● **Task objective**:
Across all the records, filter for lines with the word "plastic" and copy them.

┌─ Data extracts

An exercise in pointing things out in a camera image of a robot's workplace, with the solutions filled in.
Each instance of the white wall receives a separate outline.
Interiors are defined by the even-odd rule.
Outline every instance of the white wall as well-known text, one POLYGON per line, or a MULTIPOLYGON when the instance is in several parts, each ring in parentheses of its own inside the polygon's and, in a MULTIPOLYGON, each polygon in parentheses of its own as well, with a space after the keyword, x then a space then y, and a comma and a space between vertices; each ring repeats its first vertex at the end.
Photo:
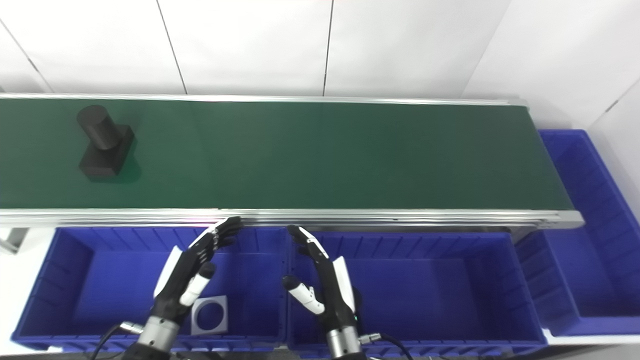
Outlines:
POLYGON ((2 0, 0 19, 55 92, 184 94, 155 1, 2 0))
POLYGON ((5 92, 51 91, 0 23, 0 88, 5 92))
POLYGON ((640 218, 640 81, 587 132, 640 218))
MULTIPOLYGON (((55 92, 521 97, 539 127, 587 128, 640 78, 638 18, 637 0, 0 0, 55 92)), ((0 86, 49 91, 2 27, 0 86)))

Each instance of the blue plastic bin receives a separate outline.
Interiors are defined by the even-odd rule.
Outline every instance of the blue plastic bin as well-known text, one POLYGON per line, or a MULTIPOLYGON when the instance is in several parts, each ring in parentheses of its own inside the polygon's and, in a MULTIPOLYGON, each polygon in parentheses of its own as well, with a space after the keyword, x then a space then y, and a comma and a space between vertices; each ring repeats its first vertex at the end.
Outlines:
POLYGON ((516 246, 540 321, 553 335, 640 334, 640 228, 582 130, 540 131, 586 225, 516 246))
MULTIPOLYGON (((362 294, 363 331, 386 332, 415 356, 526 354, 546 346, 506 233, 314 233, 333 258, 344 256, 362 294)), ((291 273, 318 286, 311 259, 292 254, 291 273)), ((329 357, 314 315, 289 300, 288 346, 329 357)), ((387 342, 369 356, 399 356, 387 342)))
MULTIPOLYGON (((12 340, 40 350, 56 346, 86 352, 116 323, 145 323, 169 251, 174 245, 185 249, 202 230, 58 229, 12 340)), ((234 245, 217 251, 217 270, 202 297, 227 296, 229 332, 191 336, 188 318, 174 350, 263 351, 284 342, 286 292, 280 279, 290 242, 283 228, 245 228, 234 245)), ((123 351, 136 339, 114 335, 103 350, 123 351)))

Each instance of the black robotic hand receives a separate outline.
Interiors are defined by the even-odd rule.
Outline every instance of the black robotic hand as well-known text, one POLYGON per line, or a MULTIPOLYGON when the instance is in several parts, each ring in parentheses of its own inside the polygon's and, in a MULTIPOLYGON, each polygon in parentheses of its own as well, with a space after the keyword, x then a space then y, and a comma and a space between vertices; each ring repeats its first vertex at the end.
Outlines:
POLYGON ((313 288, 307 287, 294 276, 283 277, 282 285, 317 316, 332 358, 366 359, 358 339, 355 297, 344 258, 341 256, 333 262, 329 260, 329 255, 318 240, 302 227, 289 225, 287 230, 293 240, 301 245, 298 252, 313 260, 322 284, 324 304, 316 299, 313 288))
POLYGON ((207 228, 172 261, 170 255, 163 273, 171 272, 157 294, 147 323, 138 341, 124 353, 123 360, 168 360, 169 350, 194 301, 215 272, 211 263, 216 250, 233 244, 232 236, 242 228, 240 217, 230 217, 207 228))

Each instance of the metal support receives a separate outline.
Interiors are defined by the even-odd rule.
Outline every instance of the metal support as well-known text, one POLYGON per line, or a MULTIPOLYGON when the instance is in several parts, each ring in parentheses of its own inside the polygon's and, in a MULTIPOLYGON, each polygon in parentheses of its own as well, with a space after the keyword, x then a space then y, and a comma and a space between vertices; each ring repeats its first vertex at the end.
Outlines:
POLYGON ((20 250, 20 245, 22 245, 25 236, 27 236, 28 231, 28 227, 12 228, 6 240, 0 239, 0 249, 2 249, 2 251, 8 252, 9 254, 17 254, 18 250, 20 250))
POLYGON ((503 231, 514 242, 537 229, 572 229, 584 224, 575 210, 521 209, 0 209, 3 224, 38 226, 194 226, 242 216, 250 226, 297 224, 311 228, 393 231, 503 231))

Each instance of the cable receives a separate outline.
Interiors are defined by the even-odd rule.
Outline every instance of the cable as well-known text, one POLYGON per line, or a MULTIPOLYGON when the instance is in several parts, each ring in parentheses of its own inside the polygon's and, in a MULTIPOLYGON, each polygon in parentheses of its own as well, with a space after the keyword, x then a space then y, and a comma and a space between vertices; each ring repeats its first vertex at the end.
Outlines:
POLYGON ((120 328, 120 324, 116 324, 112 326, 109 329, 109 331, 105 332, 104 335, 102 335, 102 337, 100 338, 100 341, 98 341, 98 345, 95 346, 95 350, 91 354, 91 357, 89 357, 89 360, 95 360, 104 343, 106 343, 107 340, 111 337, 111 335, 113 335, 116 331, 118 331, 119 328, 120 328))
POLYGON ((384 332, 380 333, 380 338, 382 340, 388 341, 391 344, 399 347, 400 350, 402 350, 402 352, 404 352, 404 354, 405 354, 407 359, 413 360, 413 356, 411 356, 411 354, 409 354, 409 350, 407 350, 406 347, 404 347, 404 345, 402 345, 402 343, 400 341, 398 341, 396 338, 394 338, 392 336, 389 336, 389 335, 385 334, 384 332))

└─

● **Written answer**:
Each instance of the blue plastic bin receives a separate outline.
Outline every instance of the blue plastic bin as well-known text, one POLYGON per line, or a MULTIPOLYGON when the instance is in several parts, each ring in parentheses of its own inside the polygon's and, in a MULTIPOLYGON, each polygon in parentheses of its own as well, with a space after the keyword, x then a space then y, and a comma and a space between vertices; each ring repeats its first vertex at the end.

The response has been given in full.